● Required work: Each line of the material that mentions the word "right" is to be copied.

● Supplied data:
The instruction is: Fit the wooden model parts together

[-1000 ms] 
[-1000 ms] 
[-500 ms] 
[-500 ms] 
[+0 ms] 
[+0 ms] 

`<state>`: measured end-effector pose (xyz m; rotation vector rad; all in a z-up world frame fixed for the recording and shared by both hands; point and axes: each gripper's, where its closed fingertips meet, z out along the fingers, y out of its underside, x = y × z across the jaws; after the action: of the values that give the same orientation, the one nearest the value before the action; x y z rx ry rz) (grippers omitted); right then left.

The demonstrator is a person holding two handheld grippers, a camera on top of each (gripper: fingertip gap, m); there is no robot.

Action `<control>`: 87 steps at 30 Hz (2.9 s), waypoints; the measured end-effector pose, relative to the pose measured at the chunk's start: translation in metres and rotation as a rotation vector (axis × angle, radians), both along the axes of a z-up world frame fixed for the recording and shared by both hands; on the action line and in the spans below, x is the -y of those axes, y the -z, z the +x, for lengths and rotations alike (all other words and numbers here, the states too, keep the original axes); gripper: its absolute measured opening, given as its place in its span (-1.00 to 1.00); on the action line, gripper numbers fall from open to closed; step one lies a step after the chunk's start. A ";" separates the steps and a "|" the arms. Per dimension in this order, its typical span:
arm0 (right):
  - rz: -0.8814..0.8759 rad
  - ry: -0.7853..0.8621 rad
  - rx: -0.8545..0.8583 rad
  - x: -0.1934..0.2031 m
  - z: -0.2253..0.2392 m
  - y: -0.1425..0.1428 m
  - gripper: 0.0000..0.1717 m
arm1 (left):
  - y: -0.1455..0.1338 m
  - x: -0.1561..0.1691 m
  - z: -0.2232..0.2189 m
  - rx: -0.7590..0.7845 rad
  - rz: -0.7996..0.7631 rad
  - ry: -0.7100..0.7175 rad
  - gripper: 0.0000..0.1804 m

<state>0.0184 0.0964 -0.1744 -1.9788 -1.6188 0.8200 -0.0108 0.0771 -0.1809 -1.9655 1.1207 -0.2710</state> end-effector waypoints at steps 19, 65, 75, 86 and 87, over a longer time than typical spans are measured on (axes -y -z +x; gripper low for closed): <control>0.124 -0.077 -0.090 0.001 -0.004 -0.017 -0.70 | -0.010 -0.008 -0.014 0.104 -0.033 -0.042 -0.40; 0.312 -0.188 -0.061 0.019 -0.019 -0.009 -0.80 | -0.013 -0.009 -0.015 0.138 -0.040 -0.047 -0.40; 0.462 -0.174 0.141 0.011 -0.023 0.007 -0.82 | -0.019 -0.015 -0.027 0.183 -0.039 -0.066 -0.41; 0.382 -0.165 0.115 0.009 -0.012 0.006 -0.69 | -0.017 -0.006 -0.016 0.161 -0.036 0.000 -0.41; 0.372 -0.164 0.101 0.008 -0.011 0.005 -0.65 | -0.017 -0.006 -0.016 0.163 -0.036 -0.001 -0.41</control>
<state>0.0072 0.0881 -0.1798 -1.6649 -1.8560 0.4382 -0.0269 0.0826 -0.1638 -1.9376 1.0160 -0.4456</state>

● Finished exercise:
`<state>`: measured end-effector pose (xyz m; rotation vector rad; all in a z-up world frame fixed for the recording and shared by both hands; point and axes: each gripper's, where its closed fingertips meet, z out along the fingers, y out of its underside, x = y × z across the jaws; after the action: of the values that give the same orientation, the one nearest the value before the action; x y z rx ry rz) (grippers omitted); right then left.
arm0 (right):

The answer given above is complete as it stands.